Dicho de otra manera, la alabanza justa y sana nace en primer lugar de los labios de Dios, no de los nuestros. Lo que nosotros hacemos es recoger esas mismas palabras que son verdad y bendición, que nos recuerdan cómo nos ve nuestro Padre, cómo valora él nuestra vida y la de los demás.
«Que nadie tenga más alto concepto de sí que el que debe tener, sino que piense de sí con cordura, conforme a la medida de fe que Dios repartió a cada uno» (Ro 12,3). «No es aprobado el que se alaba a sí mismo, sino aquel a quien Dios alaba» (2 Co 10,18). Por eso hemos de esperar a que sea Dios quien hable en primer lugar de nosotros, y utilizar esas mismas palabras para bendecir y bendecirnos. «Si yo me glorifico a mí mismo, mi gloria nada es; mi Padre es el que me glorifica» (Jn 8,54). Si dejamos que sea Dios quien nos hable, quien nos señale lo hermoso que ha puesto en nosotros, el valor de lo que somos, de lo que tenemos y lo que hacemos, la belleza que nos ha transmitido, la benignidad de nuestras manos…, podemos —incluso debemos— repetir esas mismas palabras ante nosotros mismos porque es él quien nos glorifica. Si confío en el Señor, confiaré también en lo que él dice de mí, y esto tiene que ver también con la fe: «Que nadie tenga más alto concepto de sí que el que debe tener, sino que piense de sí con cordura, conforme a la medida de fe que Dios repartió a cada uno» (Ro 12,3)

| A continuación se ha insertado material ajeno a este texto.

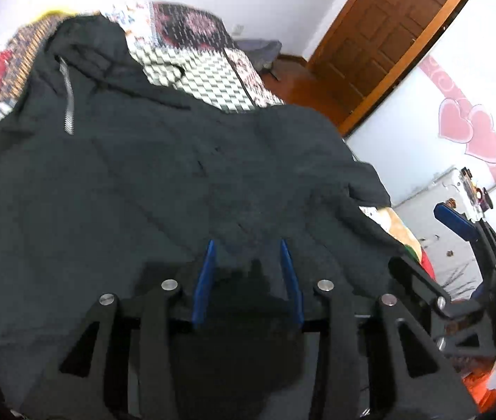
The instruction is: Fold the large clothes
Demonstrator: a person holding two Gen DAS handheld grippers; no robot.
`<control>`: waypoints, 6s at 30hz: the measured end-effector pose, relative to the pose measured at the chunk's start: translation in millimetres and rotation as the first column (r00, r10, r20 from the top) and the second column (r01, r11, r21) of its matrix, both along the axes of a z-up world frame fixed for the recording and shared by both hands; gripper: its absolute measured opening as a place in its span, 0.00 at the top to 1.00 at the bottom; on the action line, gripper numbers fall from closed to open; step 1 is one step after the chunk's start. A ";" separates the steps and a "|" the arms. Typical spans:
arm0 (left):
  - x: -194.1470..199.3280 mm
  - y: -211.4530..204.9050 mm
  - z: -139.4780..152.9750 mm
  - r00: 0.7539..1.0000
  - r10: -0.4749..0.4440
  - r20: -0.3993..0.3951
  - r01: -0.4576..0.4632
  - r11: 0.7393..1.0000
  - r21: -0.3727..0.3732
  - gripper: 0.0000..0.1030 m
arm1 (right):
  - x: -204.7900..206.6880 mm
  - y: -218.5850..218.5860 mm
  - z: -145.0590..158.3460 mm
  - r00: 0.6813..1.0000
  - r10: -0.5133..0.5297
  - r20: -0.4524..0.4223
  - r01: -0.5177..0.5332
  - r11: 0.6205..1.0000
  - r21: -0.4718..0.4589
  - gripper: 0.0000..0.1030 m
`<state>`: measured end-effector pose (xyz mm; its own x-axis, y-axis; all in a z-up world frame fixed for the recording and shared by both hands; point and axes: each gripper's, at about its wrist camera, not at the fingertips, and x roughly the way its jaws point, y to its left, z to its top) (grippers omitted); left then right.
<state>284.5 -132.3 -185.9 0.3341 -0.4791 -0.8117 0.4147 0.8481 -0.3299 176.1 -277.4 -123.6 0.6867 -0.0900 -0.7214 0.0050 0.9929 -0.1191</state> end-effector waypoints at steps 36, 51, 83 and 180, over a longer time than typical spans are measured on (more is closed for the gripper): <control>-45.0 117.9 -9.6 0.926 0.330 0.183 -0.364 0.909 0.201 0.48 | 17.3 -205.9 -101.5 0.848 -0.331 -0.413 0.530 0.530 0.662 0.13; -43.8 131.3 -18.4 0.906 0.404 0.128 -0.420 0.895 0.152 0.48 | 72.6 -227.6 -123.0 0.780 -0.420 -0.465 0.626 0.510 0.590 0.54; -87.8 184.1 -5.0 0.898 0.406 0.171 -0.423 0.902 0.080 0.48 | 116.6 68.1 -8.0 0.962 0.193 -0.193 -0.070 0.860 0.506 0.91; -24.5 185.4 -52.4 0.935 0.350 0.060 -0.355 0.930 0.095 0.50 | 79.6 101.6 -43.7 0.915 0.295 -0.276 -0.312 0.950 -0.018 0.49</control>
<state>259.9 53.0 -238.3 0.5006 -0.2390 -0.8320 0.0941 0.9705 -0.2222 255.7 -175.7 -167.3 0.4708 0.0429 -0.8812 -0.3359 0.9323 -0.1341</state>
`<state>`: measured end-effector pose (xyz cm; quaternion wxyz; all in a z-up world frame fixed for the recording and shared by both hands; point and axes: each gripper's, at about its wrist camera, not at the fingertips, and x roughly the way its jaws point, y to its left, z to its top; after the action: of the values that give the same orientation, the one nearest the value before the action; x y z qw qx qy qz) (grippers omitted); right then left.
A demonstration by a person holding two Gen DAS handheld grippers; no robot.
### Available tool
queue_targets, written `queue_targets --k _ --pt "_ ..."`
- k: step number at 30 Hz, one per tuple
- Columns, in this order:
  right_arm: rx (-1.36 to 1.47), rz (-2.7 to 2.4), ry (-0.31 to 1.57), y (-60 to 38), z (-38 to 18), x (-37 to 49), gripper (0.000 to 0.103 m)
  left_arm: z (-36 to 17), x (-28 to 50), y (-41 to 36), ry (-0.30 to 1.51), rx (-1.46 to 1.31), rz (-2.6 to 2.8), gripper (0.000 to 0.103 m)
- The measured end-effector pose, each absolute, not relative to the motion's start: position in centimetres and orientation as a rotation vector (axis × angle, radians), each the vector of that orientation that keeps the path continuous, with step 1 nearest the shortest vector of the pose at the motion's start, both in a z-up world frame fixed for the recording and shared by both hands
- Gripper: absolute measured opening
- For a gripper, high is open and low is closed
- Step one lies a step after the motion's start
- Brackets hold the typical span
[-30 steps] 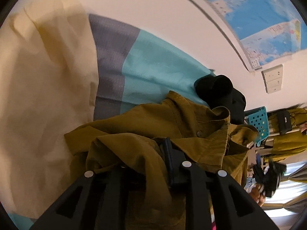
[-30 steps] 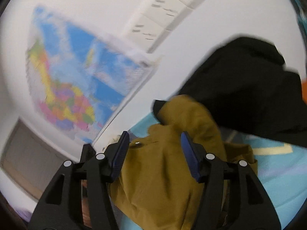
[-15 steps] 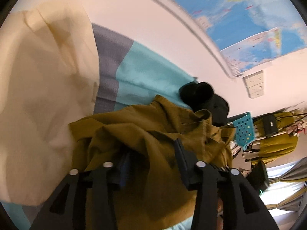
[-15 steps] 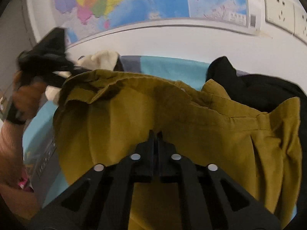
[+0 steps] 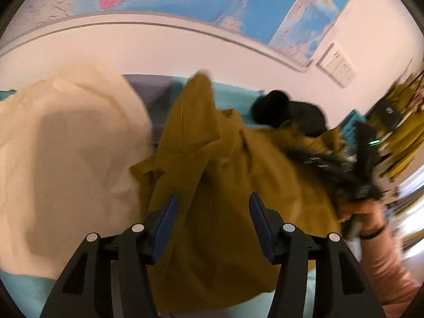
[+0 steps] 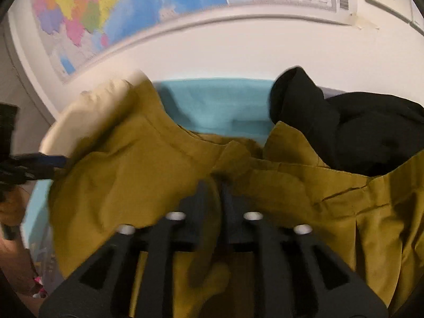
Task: Fold large clothes
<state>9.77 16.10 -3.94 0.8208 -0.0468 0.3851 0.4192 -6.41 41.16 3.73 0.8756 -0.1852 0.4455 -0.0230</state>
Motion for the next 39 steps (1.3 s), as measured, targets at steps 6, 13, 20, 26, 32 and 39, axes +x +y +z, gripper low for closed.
queue_targets --k 6,13,20,26,32,39 --pt "0.024 0.958 0.655 7.0 -0.1 4.8 0.068 3.2 -9.7 42.1 0.874 -0.336 0.058 0.064" --pt "0.106 0.709 0.635 -7.2 -3.0 0.3 0.081 0.7 -10.5 41.4 0.909 -0.297 0.021 0.073" --pt "0.22 0.728 0.804 -9.8 -11.2 0.7 0.057 -1.5 -10.3 38.9 0.904 -0.304 -0.017 0.032" --pt "0.322 0.823 0.668 -12.7 -7.2 0.2 0.021 0.0 -13.9 40.8 0.865 -0.501 -0.06 0.011" --pt "0.331 0.854 0.604 -15.6 -4.9 -1.5 0.018 -2.3 -18.3 39.9 0.895 -0.577 -0.077 0.01" --pt "0.261 0.619 0.797 -15.5 -9.4 0.0 0.055 -2.2 -19.2 38.7 0.895 -0.489 -0.013 0.036"
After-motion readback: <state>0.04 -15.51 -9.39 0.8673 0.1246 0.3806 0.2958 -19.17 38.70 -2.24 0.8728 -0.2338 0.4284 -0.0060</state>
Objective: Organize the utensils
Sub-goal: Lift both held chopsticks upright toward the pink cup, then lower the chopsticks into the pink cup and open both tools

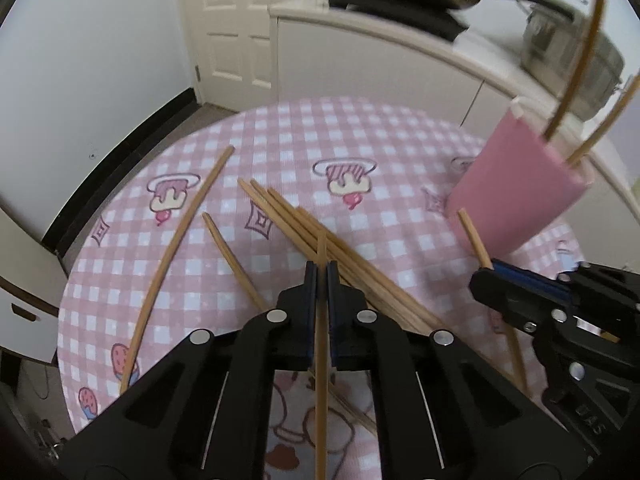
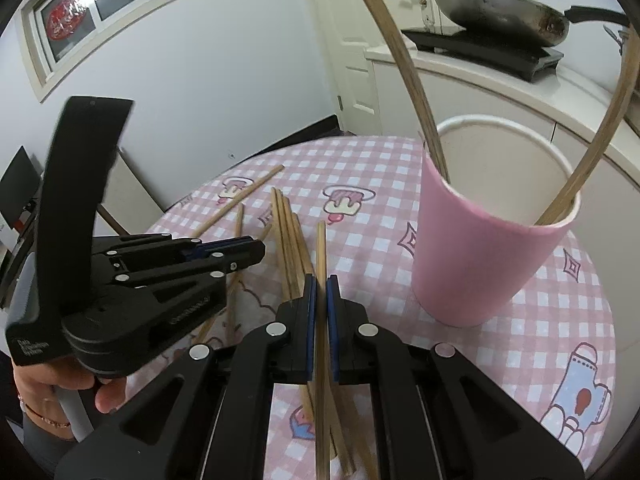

No vivimos en una sociedad acostumbrada a la alabanza, y menos aún la que se hace desde el Señor. Estamos más preparados para el reproche, la queja o la patada en el hígado, que para la alabanza. Vemos mucho narcisismo, engreimiento, vanagloria, jactancia y pedantería, epítetos totalmente aborrecibles para un corazón sensible al Espíritu de Dios, y por eso nos da miedo alabar a los demás, o a nosotros mismos, porque confundimos la buena alabanza con toda esta vanidad. Pero no son lo mismo, ni mucho menos.
En resumen, hermano, hermana, es fundamental aprender a hablar el lenguaje de la alabanza para relacionarnos con Dios, con los demás y con nosotros mismos. ¡Alabemos a Dios! ¡Alabemos a nuestros próximos! ¡Alabémonos en lo que Dios nos alaba! Haciéndolo tendremos un poco más de la mente de Cristo y disfrutaremos más de nuestro Señor, de sus siervos, de la trinchera en la que nos ha colocado en esta vida y que Dios cubre con su benignidad diaria.
Por último: Déjame que alabe tu paciencia e interés por leer estas tres reflexiones; y también que alabe el esfuerzo mío que he dedicado en compartírtelas… ¡para gloria de Dios!